#### Assigned task:
Set down every line of the data, unchanged and complete.

#### Collected material:
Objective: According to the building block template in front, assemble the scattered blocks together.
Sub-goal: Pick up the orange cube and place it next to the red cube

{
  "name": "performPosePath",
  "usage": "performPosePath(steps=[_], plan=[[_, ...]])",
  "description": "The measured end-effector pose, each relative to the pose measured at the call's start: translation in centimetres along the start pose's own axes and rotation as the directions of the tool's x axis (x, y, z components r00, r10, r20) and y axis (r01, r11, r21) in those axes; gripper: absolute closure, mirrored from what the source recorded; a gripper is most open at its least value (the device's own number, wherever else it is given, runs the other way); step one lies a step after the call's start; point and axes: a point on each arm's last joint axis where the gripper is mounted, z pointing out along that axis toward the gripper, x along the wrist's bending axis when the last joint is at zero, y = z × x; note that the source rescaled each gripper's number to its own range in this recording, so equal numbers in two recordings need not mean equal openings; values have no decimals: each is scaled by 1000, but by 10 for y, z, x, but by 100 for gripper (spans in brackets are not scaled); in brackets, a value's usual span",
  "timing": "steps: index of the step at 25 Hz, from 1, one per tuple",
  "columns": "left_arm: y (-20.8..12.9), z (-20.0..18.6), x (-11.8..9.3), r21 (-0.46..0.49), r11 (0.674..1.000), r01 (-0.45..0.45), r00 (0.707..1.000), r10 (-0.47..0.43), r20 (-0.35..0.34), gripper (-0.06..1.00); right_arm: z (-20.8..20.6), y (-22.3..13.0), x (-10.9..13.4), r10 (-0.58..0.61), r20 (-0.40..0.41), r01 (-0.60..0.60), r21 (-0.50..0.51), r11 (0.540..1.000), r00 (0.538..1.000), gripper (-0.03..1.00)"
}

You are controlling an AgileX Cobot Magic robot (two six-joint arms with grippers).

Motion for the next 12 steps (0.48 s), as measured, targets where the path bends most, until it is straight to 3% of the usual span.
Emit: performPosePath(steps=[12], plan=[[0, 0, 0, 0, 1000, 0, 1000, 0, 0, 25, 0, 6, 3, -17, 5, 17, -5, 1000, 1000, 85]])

#### Answer to the problem:
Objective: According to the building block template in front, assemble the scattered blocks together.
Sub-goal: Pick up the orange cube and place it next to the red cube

{
  "name": "performPosePath",
  "usage": "performPosePath(steps=[_], plan=[[_, ...]])",
  "description": "The measured end-effector pose, each relative to the pose measured at the call's start: translation in centimetres along the start pose's own axes and rotation as the directions of the tool's x axis (x, y, z components r00, r10, r20) and y axis (r01, r11, r21) in those axes; gripper: absolute closure, mirrored from what the source recorded; a gripper is most open at its least value (the device's own number, wherever else it is given, runs the other way); step one lies a step after the call's start; point and axes: a point on each arm's last joint axis where the gripper is mounted, z pointing out along that axis toward the gripper, x along the wrist's bending axis when the last joint is at zero, y = z × x; note that the source rescaled each gripper's number to its own range in this recording, so equal numbers in two recordings need not mean equal openings; values have no decimals: each is scaled by 1000, but by 10 for y, z, x, but by 100 for gripper (spans in brackets are not scaled); in brackets, a value's usual span",
  "timing": "steps: index of the step at 25 Hz, from 1, one per tuple",
  "columns": "left_arm: y (-20.8..12.9), z (-20.0..18.6), x (-11.8..9.3), r21 (-0.46..0.49), r11 (0.674..1.000), r01 (-0.45..0.45), r00 (0.707..1.000), r10 (-0.47..0.43), r20 (-0.35..0.34), gripper (-0.06..1.00); right_arm: z (-20.8..20.6), y (-22.3..13.0), x (-10.9..13.4), r10 (-0.58..0.61), r20 (-0.40..0.41), r01 (-0.60..0.60), r21 (-0.50..0.51), r11 (0.540..1.000), r00 (0.538..1.000), gripper (-0.03..1.00)"
}

You are controlling an AgileX Cobot Magic robot (two six-joint arms with grippers).

Motion for the next 12 steps (0.48 s), as measured, targets where the path bends most, until it is straight to 3% of the usual span.
Emit: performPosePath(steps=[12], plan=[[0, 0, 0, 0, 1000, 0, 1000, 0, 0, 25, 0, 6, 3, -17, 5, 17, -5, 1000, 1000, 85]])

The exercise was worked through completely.